- Work to be completed: Print the data below exactly, but only the lines from the one containing "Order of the" down to the one containing "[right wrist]", inclusive.

- Stored data:
* * *

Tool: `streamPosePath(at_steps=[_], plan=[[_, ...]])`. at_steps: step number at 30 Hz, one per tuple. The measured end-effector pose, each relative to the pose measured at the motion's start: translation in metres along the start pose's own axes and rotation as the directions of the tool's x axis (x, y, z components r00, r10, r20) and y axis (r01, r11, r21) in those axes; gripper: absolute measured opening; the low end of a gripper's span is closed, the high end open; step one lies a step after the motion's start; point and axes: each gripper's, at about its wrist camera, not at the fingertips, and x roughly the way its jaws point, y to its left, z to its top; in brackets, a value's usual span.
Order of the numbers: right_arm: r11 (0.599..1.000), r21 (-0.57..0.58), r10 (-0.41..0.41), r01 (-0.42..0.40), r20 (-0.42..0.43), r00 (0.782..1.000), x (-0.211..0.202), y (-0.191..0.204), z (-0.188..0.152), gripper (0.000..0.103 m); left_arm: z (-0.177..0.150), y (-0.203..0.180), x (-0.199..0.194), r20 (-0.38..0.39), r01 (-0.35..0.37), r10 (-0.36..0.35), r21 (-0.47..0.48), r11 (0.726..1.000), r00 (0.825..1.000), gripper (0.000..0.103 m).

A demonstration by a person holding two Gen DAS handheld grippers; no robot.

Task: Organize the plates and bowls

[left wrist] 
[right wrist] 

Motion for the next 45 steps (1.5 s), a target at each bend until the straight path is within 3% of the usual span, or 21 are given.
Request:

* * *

- Answer below:
Order of the numbers: right_arm: r11 (0.599..1.000), r21 (-0.57..0.58), r10 (-0.41..0.41), r01 (-0.42..0.40), r20 (-0.42..0.43), r00 (0.782..1.000), x (-0.211..0.202), y (-0.191..0.204), z (-0.188..0.152), gripper (0.000..0.103 m); left_arm: z (-0.177..0.150), y (-0.203..0.180), x (-0.199..0.194), r20 (-0.38..0.39), r01 (-0.35..0.37), r10 (-0.36..0.35), r21 (-0.47..0.48), r11 (0.726..1.000), r00 (0.825..1.000), gripper (0.000..0.103 m).

A demonstration by a person holding two Gen DAS handheld grippers; no robot.

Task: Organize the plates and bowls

[left wrist] 
[right wrist] 

This exercise requires no further answer.